For the hydraulic fracture calibration, injection fall-off tests, sonic logs and image logs are commonly used as the primary inputs to calibrate the geomechanical model. A new workflow is developed to be used consistently incorporating the learnings from the traditional fracture calibration methods. Impact of high stress barriers and height and pinchouts of fractures are incorporated in a geomechanical-flow model. Simultaneous matching of the observed net pressure trend, incorporating the effect of reservoir laminations on fracture height growth is made using a complex fracture model. The effect of the natural fracture networks (NFN) on pressure losses and proppant transport is also accounted for in the fracture geometry. Further, hydraulic fracture geometry is calibrated using the microseismic data. The production behavior was validated using numerical simulation for production history matching.

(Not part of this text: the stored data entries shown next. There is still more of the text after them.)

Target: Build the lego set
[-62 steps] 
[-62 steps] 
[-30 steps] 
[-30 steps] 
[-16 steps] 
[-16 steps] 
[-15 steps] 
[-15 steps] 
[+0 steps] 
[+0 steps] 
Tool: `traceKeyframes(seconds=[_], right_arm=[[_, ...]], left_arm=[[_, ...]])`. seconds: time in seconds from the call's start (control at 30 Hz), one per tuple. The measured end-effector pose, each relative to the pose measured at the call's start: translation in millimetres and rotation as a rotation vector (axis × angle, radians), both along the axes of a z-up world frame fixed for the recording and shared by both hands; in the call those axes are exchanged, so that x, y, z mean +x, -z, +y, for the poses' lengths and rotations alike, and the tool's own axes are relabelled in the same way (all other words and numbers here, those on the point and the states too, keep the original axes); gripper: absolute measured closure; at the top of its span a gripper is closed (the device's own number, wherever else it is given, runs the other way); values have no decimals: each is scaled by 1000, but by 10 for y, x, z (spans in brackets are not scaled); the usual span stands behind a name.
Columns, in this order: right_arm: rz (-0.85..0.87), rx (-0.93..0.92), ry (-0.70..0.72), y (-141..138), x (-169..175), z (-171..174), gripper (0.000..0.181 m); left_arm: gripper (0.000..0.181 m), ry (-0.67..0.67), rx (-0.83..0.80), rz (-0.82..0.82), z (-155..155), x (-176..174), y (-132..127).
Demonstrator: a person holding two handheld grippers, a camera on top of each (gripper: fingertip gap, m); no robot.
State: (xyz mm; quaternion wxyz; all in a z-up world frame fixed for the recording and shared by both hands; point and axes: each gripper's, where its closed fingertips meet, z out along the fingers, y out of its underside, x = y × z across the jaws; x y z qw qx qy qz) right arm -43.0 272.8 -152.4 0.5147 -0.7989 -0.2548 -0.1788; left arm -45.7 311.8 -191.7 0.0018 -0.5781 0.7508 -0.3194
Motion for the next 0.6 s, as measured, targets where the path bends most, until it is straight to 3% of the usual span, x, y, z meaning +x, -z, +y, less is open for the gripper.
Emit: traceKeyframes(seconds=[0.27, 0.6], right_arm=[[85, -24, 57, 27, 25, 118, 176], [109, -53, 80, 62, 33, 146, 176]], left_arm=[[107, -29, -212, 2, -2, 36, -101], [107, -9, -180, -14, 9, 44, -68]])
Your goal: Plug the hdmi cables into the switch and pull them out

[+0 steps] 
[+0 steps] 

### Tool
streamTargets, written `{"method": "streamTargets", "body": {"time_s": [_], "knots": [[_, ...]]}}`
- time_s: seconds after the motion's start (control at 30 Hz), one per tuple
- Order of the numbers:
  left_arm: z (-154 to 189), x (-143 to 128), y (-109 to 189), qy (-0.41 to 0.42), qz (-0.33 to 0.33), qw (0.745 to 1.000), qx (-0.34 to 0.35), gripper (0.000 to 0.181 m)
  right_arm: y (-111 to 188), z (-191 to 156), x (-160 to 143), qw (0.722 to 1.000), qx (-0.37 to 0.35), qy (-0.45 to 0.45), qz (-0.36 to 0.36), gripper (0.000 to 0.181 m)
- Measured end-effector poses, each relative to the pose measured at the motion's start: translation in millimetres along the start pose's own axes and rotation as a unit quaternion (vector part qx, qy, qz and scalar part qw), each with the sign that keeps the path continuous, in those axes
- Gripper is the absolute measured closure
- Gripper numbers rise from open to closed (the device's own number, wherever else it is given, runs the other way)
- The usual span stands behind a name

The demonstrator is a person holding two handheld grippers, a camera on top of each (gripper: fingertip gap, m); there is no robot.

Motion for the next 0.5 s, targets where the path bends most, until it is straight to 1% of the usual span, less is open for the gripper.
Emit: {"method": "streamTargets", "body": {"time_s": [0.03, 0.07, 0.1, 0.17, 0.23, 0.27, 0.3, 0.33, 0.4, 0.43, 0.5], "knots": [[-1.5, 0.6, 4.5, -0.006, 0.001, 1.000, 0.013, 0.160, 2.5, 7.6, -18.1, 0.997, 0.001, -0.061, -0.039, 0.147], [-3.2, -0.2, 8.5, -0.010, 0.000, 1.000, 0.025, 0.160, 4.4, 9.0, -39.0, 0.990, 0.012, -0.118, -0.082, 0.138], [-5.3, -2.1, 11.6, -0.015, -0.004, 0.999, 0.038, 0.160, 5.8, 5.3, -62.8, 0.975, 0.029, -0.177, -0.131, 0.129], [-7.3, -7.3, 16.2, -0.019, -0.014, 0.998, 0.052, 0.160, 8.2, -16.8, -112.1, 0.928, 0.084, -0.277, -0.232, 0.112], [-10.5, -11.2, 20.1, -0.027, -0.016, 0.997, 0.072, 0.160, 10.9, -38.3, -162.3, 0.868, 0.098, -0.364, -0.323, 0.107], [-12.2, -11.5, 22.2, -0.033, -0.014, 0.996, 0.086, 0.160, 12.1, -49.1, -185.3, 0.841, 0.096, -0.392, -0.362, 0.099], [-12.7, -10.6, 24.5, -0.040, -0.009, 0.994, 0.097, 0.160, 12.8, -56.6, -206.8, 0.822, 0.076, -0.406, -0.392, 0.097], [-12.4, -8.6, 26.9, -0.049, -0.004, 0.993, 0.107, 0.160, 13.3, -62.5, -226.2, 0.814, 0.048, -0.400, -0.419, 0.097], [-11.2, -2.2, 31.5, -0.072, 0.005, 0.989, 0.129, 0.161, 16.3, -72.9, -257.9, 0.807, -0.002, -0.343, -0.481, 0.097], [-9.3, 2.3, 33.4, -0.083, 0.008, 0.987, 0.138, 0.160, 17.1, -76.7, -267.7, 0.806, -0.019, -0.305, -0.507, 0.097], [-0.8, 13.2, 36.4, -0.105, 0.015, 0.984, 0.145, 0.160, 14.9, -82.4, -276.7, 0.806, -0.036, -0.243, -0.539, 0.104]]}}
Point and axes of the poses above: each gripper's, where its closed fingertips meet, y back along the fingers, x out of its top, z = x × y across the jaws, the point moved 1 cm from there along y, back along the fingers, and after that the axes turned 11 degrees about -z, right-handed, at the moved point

A case study from the Permian basin is considered for the paper. The fracture geometry and footprint obtained using the calibration workflow match very closely the observed surface and downhole measurements. We constrained the model by matching the net pressures and achieved simulated production to match within 10% error compared to the actual oil and gas production. The fracture geometry was calibrated using microseismic data and controlled by incorporating the effect of weak interfaces and laminations. This workflow successfully demonstrates hydraulic fracture model calibration using pressure matching, microseismic data and production history matching. Systematically and consistently using this workflow provides solutions for infill well planning and well spacing for asset optimization.
This paper explains a systematic fracture calibration procedure that can be easily adopted by the operators to obtain reliable results in unconventional wells. The effect of reservoir laminations and impact of natural fracture in calibrating the fracture geometry and fracture pressure trend is uniquely demonstrated in this study.